Roberto Bolaño , 1999
" Tout avait commencé, supposait Rosa Amalfitano, car à ce moment là elle n'était pas dans le salon mais dans la cuisine à remplir quatre verres de jus de mangue, avec l'une des questions mal intentionnées que son père balançait d'habitude à ses invités, ses invités à elle, sans doute pas les siens, ou alors tout avait commencé par une déclaration de principe de la naïve Rosa Méndez, car sa voix, au cours des premiers instants, était celle qui semblait s'imposer dans le salon. Peut-être que Rosa Méndez avait parlé de sa passion pour le cinéma et qu'à ce moment là, Oscar Amalfitano lui avait demandé si elle savait ce qu'était le mouvement apparent. Mais la réponse, il ne pouvait en être autrement, ce n'était pas son amie qui l'avait donnée, mais Charly Cruz. Celui-ci lui avait dit que le mouvement apparent est l'illusion du mouvement provoquée par la persistance des images sur la rétine.
- Exactement, avait dit Oscar Amalfitano, les images persistent pendant une fraction de seconde sur la rétine.
Et alors son père, laissant de côté Rosa Méndez,(...) avait directement demandé à Charly Cruz s'il savait qui avait découvert ça, le truc de la persistance de l'image, et Charly Cruz dit qu'il ne se souvenait pas de son nom, mais qu'il était sûr que c'était un Français. À quoi son père lui avait répondu :
- Exact, un Français qui répondait au nom de professeur Plateau.
Lequel, une fois le principe découvert, s'était mis à faire des expériences de manière acharnée avec différents artefacts construits par lui-même, afin de créer des effets de mouvement grâce à la
succession d'images fixes passées à grande vitesse. C'est à ce moment-là qu'est né le zootrope.
- Vous savez ce que c'est ? avait dit Oscar Amalfitano.
- J'en ai eu quand j'étais petit, avait dit Charly Cruz. J'ai eu aussi un disque magique.
- Un disque magique, avait dit Oscar Amalfitano. Comme c'est intéressant. Vous vous en souvenez ? Vous pourriez me le décrire ?

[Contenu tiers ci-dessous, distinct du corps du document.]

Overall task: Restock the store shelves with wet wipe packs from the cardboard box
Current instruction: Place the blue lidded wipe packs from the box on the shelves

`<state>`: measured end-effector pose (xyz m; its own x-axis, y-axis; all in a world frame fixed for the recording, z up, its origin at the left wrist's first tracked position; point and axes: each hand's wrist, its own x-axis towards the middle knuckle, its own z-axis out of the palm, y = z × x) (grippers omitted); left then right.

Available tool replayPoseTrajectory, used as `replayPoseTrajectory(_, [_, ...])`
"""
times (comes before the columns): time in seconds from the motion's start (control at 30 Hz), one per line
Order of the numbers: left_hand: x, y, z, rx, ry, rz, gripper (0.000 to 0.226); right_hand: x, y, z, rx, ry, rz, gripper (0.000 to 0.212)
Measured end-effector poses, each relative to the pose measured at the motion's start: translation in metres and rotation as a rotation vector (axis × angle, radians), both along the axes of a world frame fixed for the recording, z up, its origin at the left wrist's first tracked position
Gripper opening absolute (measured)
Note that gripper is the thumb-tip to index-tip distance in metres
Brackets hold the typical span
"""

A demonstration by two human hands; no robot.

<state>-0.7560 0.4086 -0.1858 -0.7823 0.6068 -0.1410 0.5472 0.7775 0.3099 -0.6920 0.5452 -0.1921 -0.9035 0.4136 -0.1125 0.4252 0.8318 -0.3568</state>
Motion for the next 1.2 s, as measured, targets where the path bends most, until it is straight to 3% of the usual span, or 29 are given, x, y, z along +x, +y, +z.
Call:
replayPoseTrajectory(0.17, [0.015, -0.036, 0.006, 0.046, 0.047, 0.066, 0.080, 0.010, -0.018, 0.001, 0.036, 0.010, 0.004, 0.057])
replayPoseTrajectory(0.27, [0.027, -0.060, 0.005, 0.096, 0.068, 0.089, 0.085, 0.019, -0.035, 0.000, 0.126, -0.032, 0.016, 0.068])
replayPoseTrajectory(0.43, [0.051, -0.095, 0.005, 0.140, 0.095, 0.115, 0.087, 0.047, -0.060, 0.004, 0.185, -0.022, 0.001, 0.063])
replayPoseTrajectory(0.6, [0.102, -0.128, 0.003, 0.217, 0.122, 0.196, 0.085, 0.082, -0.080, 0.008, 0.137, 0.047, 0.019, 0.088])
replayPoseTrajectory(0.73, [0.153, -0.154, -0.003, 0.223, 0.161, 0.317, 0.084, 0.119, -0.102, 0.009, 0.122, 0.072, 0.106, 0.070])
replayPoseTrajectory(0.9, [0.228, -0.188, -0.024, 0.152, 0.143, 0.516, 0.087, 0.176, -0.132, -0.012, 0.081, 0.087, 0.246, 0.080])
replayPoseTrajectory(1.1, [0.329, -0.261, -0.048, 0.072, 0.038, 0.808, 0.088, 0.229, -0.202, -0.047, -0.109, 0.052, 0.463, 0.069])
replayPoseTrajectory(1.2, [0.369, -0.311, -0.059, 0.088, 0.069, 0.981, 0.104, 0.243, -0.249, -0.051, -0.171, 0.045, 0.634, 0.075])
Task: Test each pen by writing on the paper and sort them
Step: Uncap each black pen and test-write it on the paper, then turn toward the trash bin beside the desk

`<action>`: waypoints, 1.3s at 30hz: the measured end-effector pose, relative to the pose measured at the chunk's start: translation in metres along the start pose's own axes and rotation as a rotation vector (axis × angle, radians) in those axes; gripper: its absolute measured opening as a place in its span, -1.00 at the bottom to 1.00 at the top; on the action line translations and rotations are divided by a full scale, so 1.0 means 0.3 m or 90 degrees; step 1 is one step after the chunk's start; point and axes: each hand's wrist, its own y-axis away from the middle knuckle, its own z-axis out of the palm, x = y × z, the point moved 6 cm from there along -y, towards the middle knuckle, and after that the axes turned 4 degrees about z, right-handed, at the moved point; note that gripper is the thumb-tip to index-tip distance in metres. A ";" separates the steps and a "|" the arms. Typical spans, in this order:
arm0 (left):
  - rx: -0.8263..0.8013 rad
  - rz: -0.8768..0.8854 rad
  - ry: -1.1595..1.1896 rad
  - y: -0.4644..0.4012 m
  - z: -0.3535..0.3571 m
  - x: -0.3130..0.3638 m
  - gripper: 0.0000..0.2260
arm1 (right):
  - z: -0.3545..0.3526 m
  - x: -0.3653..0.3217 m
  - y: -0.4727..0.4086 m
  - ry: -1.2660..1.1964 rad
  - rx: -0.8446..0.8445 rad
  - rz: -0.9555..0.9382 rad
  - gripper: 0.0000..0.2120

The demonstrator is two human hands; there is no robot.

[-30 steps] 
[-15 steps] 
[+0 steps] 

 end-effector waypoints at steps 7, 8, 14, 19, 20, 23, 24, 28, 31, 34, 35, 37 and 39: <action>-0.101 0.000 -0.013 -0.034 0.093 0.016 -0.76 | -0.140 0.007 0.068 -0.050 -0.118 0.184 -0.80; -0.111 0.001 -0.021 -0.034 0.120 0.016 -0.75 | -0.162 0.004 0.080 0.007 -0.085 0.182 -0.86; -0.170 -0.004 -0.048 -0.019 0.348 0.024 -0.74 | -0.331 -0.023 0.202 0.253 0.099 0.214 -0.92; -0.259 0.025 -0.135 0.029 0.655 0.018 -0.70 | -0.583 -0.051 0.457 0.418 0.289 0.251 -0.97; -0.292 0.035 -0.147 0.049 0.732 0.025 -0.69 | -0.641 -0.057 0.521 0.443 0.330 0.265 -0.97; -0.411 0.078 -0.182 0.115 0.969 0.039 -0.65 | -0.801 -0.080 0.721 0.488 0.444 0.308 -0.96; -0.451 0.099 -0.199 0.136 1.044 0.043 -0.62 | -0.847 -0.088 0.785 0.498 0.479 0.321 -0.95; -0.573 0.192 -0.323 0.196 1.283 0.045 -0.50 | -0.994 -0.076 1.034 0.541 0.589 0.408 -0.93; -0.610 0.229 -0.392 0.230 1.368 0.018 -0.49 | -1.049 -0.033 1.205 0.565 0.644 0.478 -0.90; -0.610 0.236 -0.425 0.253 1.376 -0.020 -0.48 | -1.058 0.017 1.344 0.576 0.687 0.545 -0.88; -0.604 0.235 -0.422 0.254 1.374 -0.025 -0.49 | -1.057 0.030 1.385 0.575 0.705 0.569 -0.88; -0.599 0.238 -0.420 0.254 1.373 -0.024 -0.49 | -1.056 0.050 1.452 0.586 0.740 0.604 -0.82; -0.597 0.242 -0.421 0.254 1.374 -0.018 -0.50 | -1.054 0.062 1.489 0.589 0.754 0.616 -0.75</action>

- Je pourrais vous le faire tout de suite, avait dit Charly Cruz, j'ai juste besoin d'un bristol, de deux crayons de couleur et d'une ficelle, si je me souviens bien.
- Ah non, ah non, ah non, ce n'est pas nécessaire, avait dit Oscar Amalfitano. j'en aurai assez avec une bonne description. D'une certaine façon, nous avons des millions de disques magiques qui flottent ou qui tournoient dans le cerveau.
- Ah oui ? dit Charly Cruz...
- Bon, eh bien, c'était un poivrot en train de rire. Ça, c'était dessiné d'un côté du disque. Sur l'autre face, était dessinée une cellule, je veux dire les barreaux d'une cellule. Lorsque je faisais tourner le disque, le poivrot qui riait était dans la prison.
- Et il n'y a pas de quoi rire en prison, pas vrai, avait dit Oscar Amalfitano.
- Non, il n'y a pas de quoi rire, dit Charly Cruz.
- Pourtant le poivrot (au fait, pourquoi l'appelez-vous poivrot et pas ivrogne ? ) riait, peut-être parce que, lui, il ne savait pas qu'il était en prison.
Pendant quelques secondes, se souvenait Rosa, Charly Cruz avait regardé son père avec un autre regard, comme s'il cherchait à deviner où son hôte voulait l'entraîner...
- Le poivrot rit parce qu'il croit qu'il est libre, mais en réalité il est dans une prison, avait dit Oscar Amalfitano, c'est là que se trouve, disons, le truc amusant, mais ce qui est sûr c'est que la prison est dessinée de l'autre côté du disque, et donc nous pouvons aussi affirmer que le poivrot se moque de nous parce que nous croyons qu'il se trouve en prison, sans nous rendre compte que la prison se trouve d'un côté et le poivrot de l'autre, et on aura beau faire tourner le disque et avoir l'impression que le poivrot est en prison, la réalité c'est ça. De fait, nous pourrions même deviner de quoi rit le poivrot : il rit de notre crédulité, c'est à dire qu'il rit de nos yeux..."
Roberto Bolaño, extrait de "2666", Christian Bourgois éditeur, 2008 pour la traduction française.